> _WORK TO BE COMPLETED_: The pictures are to be left out, and all remaining data is to be transcribed exactly as it appears.

:::

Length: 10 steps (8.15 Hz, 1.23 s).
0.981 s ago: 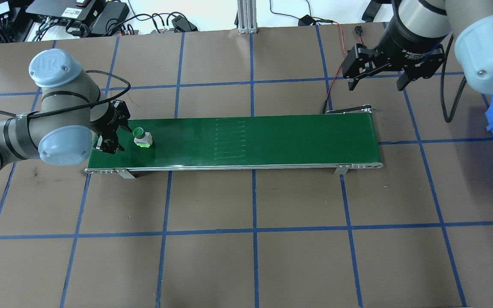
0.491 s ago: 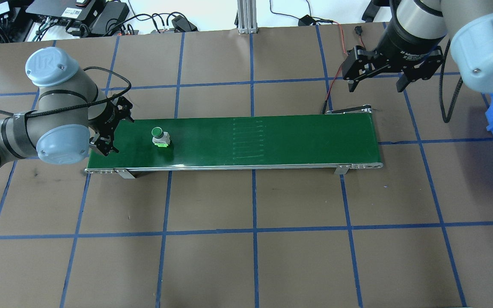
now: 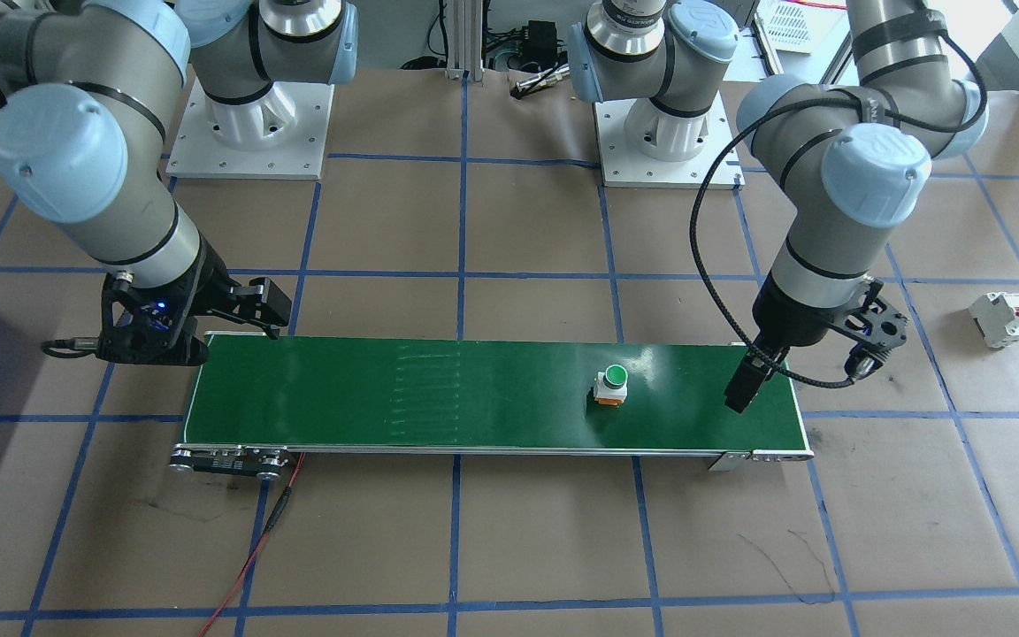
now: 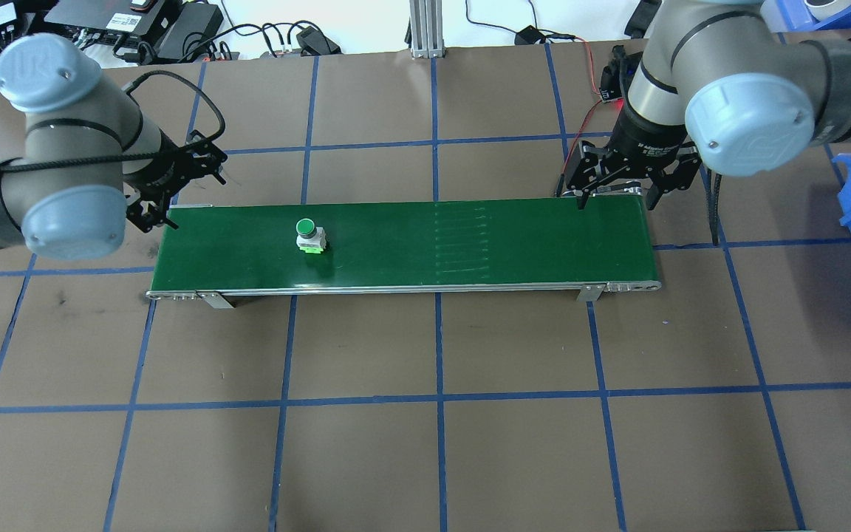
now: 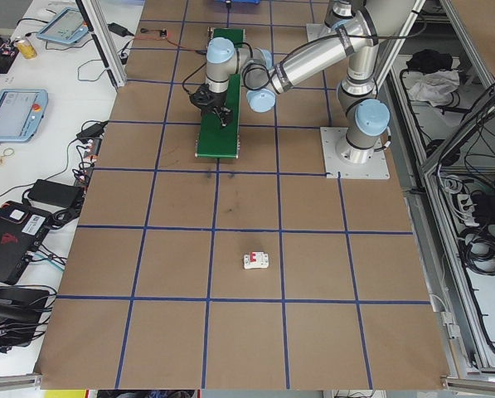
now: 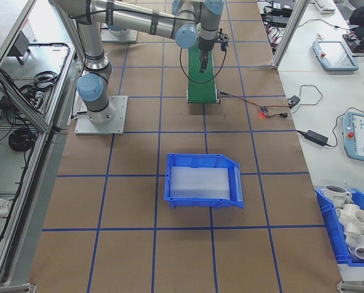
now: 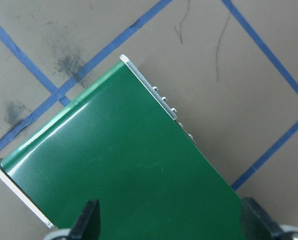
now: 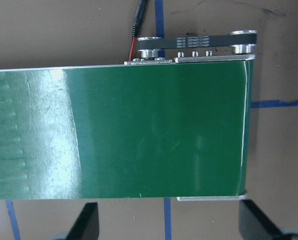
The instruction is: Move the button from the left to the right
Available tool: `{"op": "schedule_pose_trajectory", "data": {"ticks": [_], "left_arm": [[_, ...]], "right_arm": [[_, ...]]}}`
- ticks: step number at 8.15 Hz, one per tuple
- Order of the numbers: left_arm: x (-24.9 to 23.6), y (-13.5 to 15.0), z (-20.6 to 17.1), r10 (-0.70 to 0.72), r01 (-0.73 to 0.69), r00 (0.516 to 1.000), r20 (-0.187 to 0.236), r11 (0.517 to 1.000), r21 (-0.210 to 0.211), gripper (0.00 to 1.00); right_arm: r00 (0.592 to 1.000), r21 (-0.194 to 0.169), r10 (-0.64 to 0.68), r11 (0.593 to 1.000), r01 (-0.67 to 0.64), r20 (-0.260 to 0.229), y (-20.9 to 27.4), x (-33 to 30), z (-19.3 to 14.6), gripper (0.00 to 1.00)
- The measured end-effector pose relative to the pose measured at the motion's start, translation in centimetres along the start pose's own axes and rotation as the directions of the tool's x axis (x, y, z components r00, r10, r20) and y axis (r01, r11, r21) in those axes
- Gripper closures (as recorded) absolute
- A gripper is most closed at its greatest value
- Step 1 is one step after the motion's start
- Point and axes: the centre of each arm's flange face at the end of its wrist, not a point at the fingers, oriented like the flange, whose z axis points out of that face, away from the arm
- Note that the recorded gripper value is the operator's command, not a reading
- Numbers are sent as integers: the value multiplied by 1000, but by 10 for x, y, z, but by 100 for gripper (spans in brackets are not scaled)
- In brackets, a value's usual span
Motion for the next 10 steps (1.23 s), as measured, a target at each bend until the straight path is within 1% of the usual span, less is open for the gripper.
{"op": "schedule_pose_trajectory", "data": {"ticks": [1,2,3,4,5,6,7,8,9,10], "left_arm": [[6,-6,-39,98,-98,995,6,995,-14,0],[16,-11,-86,165,-164,986,18,985,-52,0],[32,-8,-140,218,-216,976,24,973,-86,0],[51,1,-198,269,-265,963,25,959,-101,0],[64,16,-243,310,-307,951,15,947,-97,0],[73,37,-274,352,-350,936,2,933,-85,0],[79,56,-290,404,-403,915,-8,912,-74,0],[84,66,-295,484,-484,875,-17,873,-68,0],[83,73,-303,562,-562,827,-26,825,-56,0],[80,77,-309,609,-610,793,-31,791,-46,0]], "right_arm": [[1000,-18,0,1000,0,-2,-6,1,24,0],[1000,-18,0,1000,0,-10,-12,2,38,0],[1000,-17,-1,1000,0,-14,-16,3,47,0],[1000,-21,1,1000,-1,-3,-19,2,54,1],[999,-24,5,1000,-4,38,-21,0,57,4],[994,-26,16,1000,-13,109,-22,-2,59,5],[984,-25,36,999,-32,173,-25,3,59,4],[971,-29,58,998,-53,230,-25,9,61,4],[959,-32,72,997,-65,273,-24,12,63,4],[952,-34,78,997,-71,295,-23,13,65,4]]}}
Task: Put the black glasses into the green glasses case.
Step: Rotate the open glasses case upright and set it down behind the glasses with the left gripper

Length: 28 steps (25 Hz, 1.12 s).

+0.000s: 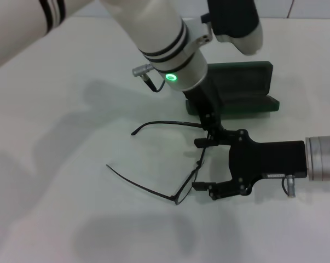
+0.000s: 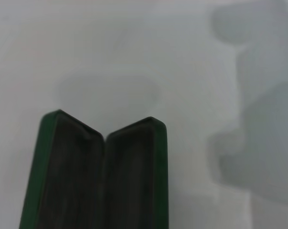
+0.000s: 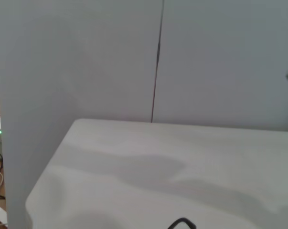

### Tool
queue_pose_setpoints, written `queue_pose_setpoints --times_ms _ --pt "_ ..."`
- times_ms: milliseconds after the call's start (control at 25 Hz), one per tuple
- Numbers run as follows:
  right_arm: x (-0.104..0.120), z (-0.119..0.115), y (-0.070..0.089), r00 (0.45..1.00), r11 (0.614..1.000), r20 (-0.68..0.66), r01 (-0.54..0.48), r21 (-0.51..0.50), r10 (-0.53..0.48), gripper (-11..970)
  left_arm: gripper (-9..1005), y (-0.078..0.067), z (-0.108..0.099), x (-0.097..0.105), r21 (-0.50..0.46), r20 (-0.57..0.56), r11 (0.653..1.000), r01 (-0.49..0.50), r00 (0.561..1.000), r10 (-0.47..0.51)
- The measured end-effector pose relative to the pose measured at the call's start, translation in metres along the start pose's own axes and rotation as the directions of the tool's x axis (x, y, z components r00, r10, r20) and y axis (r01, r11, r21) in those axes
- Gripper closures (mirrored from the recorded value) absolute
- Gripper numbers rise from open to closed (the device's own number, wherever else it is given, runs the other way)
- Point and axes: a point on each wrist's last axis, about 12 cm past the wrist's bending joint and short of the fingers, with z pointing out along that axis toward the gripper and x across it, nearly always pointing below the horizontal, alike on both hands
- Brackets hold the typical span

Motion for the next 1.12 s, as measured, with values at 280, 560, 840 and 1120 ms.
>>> queue_pose_setpoints --times_ms 280,560,840,1120 --pt "0.000 -0.003 -0.002 1.000 1.000 0.004 -0.003 0.011 0.003 77 218 0.009 -0.004 0.007 -0.032 0.084 0.996 0.080 0.993 -0.077" --pt "0.006 0.000 0.006 0.999 1.000 -0.029 -0.015 -0.014 0.015 69 235 0.017 -0.012 -0.003 -0.114 0.298 0.983 0.141 0.949 -0.101" --pt "0.004 -0.008 0.010 1.000 1.000 0.019 -0.019 -0.013 0.019 73 237 0.020 -0.014 -0.002 -0.134 0.351 0.979 0.153 0.931 -0.097" --pt "-0.002 -0.056 0.014 0.986 0.991 0.162 0.012 0.133 -0.034 75 237 0.018 -0.018 0.003 -0.141 0.347 0.980 0.138 0.934 -0.082"
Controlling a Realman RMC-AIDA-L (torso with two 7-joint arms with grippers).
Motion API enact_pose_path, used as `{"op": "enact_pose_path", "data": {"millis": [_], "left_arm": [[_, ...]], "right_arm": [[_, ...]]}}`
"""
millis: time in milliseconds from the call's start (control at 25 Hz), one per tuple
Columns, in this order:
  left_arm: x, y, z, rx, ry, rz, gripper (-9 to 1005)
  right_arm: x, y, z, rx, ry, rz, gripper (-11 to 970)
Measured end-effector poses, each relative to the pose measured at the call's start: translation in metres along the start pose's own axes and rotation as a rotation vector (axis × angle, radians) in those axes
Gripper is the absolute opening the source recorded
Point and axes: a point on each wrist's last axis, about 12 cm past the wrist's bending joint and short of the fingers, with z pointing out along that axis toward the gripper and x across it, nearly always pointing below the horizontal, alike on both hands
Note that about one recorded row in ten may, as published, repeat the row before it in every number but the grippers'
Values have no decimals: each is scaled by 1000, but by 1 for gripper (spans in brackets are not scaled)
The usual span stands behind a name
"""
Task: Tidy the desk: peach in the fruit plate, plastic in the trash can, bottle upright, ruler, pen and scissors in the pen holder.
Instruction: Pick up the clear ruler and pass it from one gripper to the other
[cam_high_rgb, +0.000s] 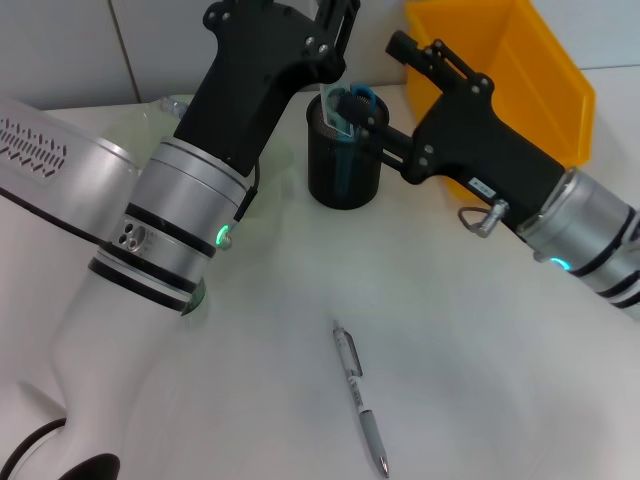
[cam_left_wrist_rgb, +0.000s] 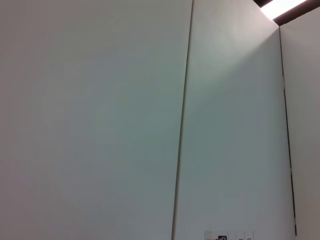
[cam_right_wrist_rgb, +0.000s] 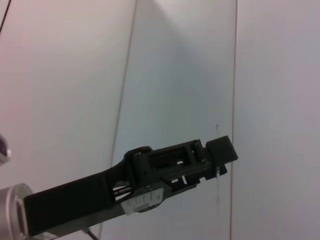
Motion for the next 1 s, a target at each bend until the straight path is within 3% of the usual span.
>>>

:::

> _WRITTEN ANSWER_:
Length: 10 steps (8.15 Hz, 1.23 s).
0.981 s ago: 
0.491 s ago: 
now: 
now: 
now: 
now: 
now: 
now: 
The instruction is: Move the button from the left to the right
Available tool: `{"op": "schedule_pose_trajectory", "data": {"ticks": [_], "left_arm": [[_, ...]], "right_arm": [[_, ...]]}}`
- ticks: step number at 8.15 Hz, one per tuple
- Order of the numbers: left_arm: x (-24.9 to 23.6), y (-13.5 to 15.0), z (-20.6 to 17.1), r10 (-0.70 to 0.72), r01 (-0.73 to 0.69), r00 (0.516 to 1.000), r20 (-0.187 to 0.236), r11 (0.517 to 1.000), r21 (-0.210 to 0.211), gripper (0.00 to 1.00); right_arm: r00 (0.592 to 1.000), r21 (-0.194 to 0.169), r10 (-0.64 to 0.68), r11 (0.593 to 1.000), r01 (-0.67 to 0.64), r20 (-0.260 to 0.229), y (-20.9 to 27.4), x (-33 to 30), z (-19.3 to 14.6), gripper (0.00 to 1.00)
- The measured end-effector pose relative to the pose measured at the motion's start, translation in centimetres along the start pose's own axes and rotation as the directions of the tool's x axis (x, y, z components r00, r10, r20) and y axis (r01, r11, r21) in those axes
- Gripper closures (as recorded) absolute
- A gripper is most closed at its greatest value
- Step 1 is one step after the motion's start
- Point and axes: the centre of each arm's flange face at the end of its wrist, not a point at the fingers, oriented like the flange, whose z axis points out of that face, away from the arm
- Note that the recorded gripper value is the operator's command, not a reading
- Numbers are sent as integers: the value multiplied by 1000, but by 10 for x, y, z, but by 100 for gripper (spans in brackets are not scaled)
- In brackets, a value's usual span
Motion for the next 10 steps (1.23 s), as measured, a target at each bend until the straight path is within 1% of the usual span, less is open for the gripper.
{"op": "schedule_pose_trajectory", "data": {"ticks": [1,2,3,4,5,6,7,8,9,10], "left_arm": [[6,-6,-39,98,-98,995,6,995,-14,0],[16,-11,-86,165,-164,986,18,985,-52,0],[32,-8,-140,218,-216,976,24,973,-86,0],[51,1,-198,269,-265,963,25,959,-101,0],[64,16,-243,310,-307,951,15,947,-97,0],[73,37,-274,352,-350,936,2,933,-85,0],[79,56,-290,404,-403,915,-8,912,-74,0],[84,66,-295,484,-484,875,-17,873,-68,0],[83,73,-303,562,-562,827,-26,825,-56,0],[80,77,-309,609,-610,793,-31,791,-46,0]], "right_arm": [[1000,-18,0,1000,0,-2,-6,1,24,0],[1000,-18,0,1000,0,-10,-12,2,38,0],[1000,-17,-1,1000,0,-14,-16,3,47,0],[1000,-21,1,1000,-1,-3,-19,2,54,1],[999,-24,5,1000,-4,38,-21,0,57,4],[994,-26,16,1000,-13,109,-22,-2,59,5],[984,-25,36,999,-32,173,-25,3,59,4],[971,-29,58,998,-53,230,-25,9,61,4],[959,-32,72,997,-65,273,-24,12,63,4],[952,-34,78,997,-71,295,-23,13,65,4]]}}
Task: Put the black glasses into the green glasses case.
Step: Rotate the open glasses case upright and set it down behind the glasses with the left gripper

Length: 28 steps (25 Hz, 1.12 s).

+0.000s: 
+0.000s: 
+0.000s: 

### Tool
queue_pose_setpoints, written `queue_pose_setpoints --times_ms _ --pt "_ ..."`
- times_ms: milliseconds after the call's start (control at 25 Hz), one per tuple
- Numbers run as follows:
  right_arm: x (-0.104..0.120), z (-0.119..0.115), y (-0.070..0.089), r00 (0.45..1.00), r11 (0.614..1.000), r20 (-0.68..0.66), r01 (-0.54..0.48), r21 (-0.51..0.50), r10 (-0.53..0.48), gripper (-11..970)
  left_arm: gripper (-9..1005), y (-0.078..0.067), z (-0.108..0.099), x (-0.097..0.105), r21 (-0.50..0.46), r20 (-0.57..0.56), r11 (0.653..1.000), r01 (-0.49..0.50), r00 (0.561..1.000), r10 (-0.47..0.51)
- The measured end-effector pose relative to the pose measured at the call's start, translation in metres along the start pose's own axes and rotation as the directions of the tool's x axis (x, y, z components r00, r10, r20) and y axis (r01, r11, r21) in those axes
- Gripper closures (mirrored from the recorded value) absolute
- Gripper numbers rise from open to closed (the device's own number, wherever else it is given, runs the other way)
- Point and axes: a point on each wrist's last axis, about 12 cm past the wrist's bending joint and short of the fingers, with z pointing out along that axis toward the gripper and x across it, nearly always pointing below the horizontal, alike on both hands
- Brackets hold the typical span

Motion for the next 1.12 s, as measured, with values at 280, 560, 840 and 1120 ms.
>>> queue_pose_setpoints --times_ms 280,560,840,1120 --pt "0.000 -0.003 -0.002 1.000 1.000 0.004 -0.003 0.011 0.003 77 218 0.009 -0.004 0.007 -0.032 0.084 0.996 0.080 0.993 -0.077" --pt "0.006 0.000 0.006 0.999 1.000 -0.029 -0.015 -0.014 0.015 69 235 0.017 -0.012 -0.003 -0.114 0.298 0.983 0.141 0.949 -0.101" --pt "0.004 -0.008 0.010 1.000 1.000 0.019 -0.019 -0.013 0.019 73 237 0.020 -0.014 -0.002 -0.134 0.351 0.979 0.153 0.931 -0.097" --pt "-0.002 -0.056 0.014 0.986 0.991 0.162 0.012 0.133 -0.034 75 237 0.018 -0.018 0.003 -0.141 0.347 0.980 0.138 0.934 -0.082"
Controlling a Realman RMC-AIDA-L (torso with two 7-joint arms with grippers).
Motion API enact_pose_path, used as `{"op": "enact_pose_path", "data": {"millis": [_], "left_arm": [[_, ...]], "right_arm": [[_, ...]]}}`
"""
millis: time in milliseconds from the call's start (control at 25 Hz), one per tuple
Columns, in this order:
  left_arm: x, y, z, rx, ry, rz, gripper (-9 to 1005)
  right_arm: x, y, z, rx, ry, rz, gripper (-11 to 970)
Measured end-effector poses, each relative to the pose measured at the call's start: translation in metres along the start pose's own axes and rotation as a rotation vector (axis × angle, radians) in those axes
Gripper is the absolute opening the source recorded
Point and axes: a point on each wrist's last axis, about 12 cm past the wrist's bending joint and short of the fingers, with z pointing out along that axis toward the gripper and x across it, nearly always pointing below the horizontal, alike on both hands
Note that about one recorded row in ten may, as published, repeat the row before it in every number but the grippers'
Values have no decimals: each is scaled by 1000, but by 1 for gripper (spans in brackets are not scaled)
The usual span stands behind a name
"""
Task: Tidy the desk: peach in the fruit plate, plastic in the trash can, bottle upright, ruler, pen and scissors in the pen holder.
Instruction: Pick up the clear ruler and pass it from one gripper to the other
[cam_high_rgb, +0.000s] 
[cam_left_wrist_rgb, +0.000s] 
[cam_right_wrist_rgb, +0.000s] 
Motion for the next 1 s, a target at each bend until the straight path is within 3% of the usual span.
>>>

This exercise is now finished, and nothing remains to add.